Comparing Pol Pot's terror to today's war on terror
Alexander Hinton's Opinion piece on the lessons to be learned from the Cambodian tragedy ("Lessons from killing fields of Cambodia - 30 years on," April 14) was one of the best I've read in some time.
Mr. Hinton is to be commended on his insights and we should all be humbled by his challenge to become more aware of our sins of omission. We need to send clear signals to our government that we expect a higher standard of behavior in the war on terror than what we have received.
What one glimpses in this dark moment in recent history is the way in which, so often, quite banal moral failings - unquestioning patriotism, moral zealotry, fear of what we do not understand - can lead to extraordinary evil.
What is astonishing, reflecting on the case of Cambodia, is how deceptively easy it can be to set these sentiments in motion, and how difficult it can be to turn back the tide.
In these times of terror alerts and shadowy threats, let us be most vigilant about what might be lurking in the shadows within ourselves.

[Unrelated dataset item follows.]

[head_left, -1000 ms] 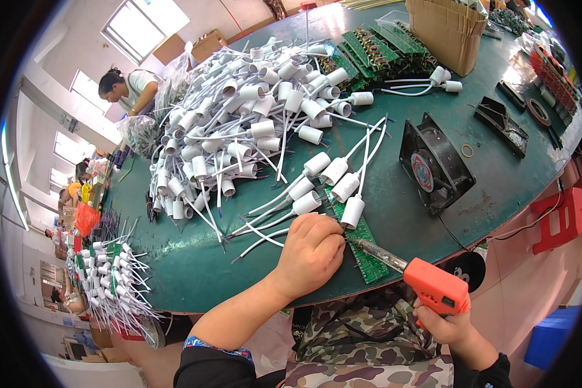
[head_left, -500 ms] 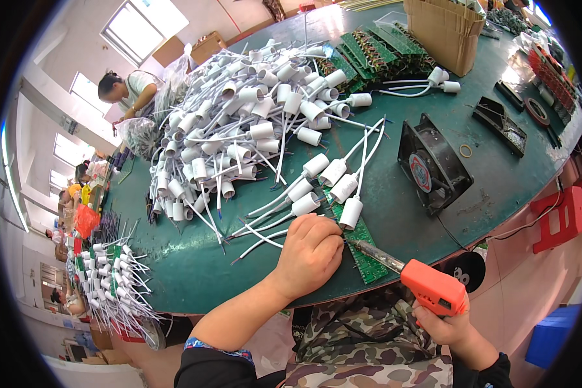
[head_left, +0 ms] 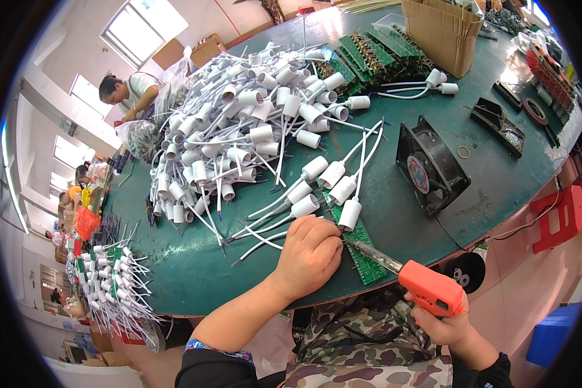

I was dumbfounded that Rutgers professor Alexander Hinton used the 30th anniversary of the Cambodian genocide by the Khmer Rouge as an occasion to bash the US.
This otherwise well-written and informative piece could have been an excellent opportunity to point out why staying the course in Iraq is essential, or how the anti-war movement in the US led to the deaths of millions in Southeast Asia.
To even attempt a comparison between what happened at Abu Ghraib and Guantánamo with what happened in Cambodia, however, rivals Ward Churchill's "little Eichmanns" statement comparing the victims of 9/11 to Adolf Eichmann, one of the architects of the Holocaust.
What we have from Hinton is just the latest example of outrageous ivory tower bias.
Three Rivers, Calif.
Regarding Daniel Schorr's April 15 Opinion piece, "Social Security debate misses key point: kids," about children who receive a relative's social security benefits: I was one of the kids described in your commentary.
I'm now a 40-year-old scientist in biomedical research, in a sense paying back what society gave me - the opportunity to finish school with a roof over my head and food on the table after my father died when I was 7.
The April 18 article "For L.A. homeless: a gym, movies, and hair salon" reminds us that the homeless are people, too. People who are homeless should be exposed to every resource that makes them feel good about themselves and keeps them connected to society in order for them to move up another step in their lives.
We must all be aware that homeless people are an eclectic group that includes the widowed, divorced, parents with children, the disabled, the elderly, war veterans, students, disaster victims, and taxpayers.
They are not subhuman. They are a part of our society.
In my community, dogs have their own gyms, public parks, swimming pools, daycare centers, restaurants, and will soon have recreational options available to them.
If pets are afforded a comfortable lifestyle on a permanent basis, why can't some of us understand the importance of providing comfort to some individuals on a temporary basis?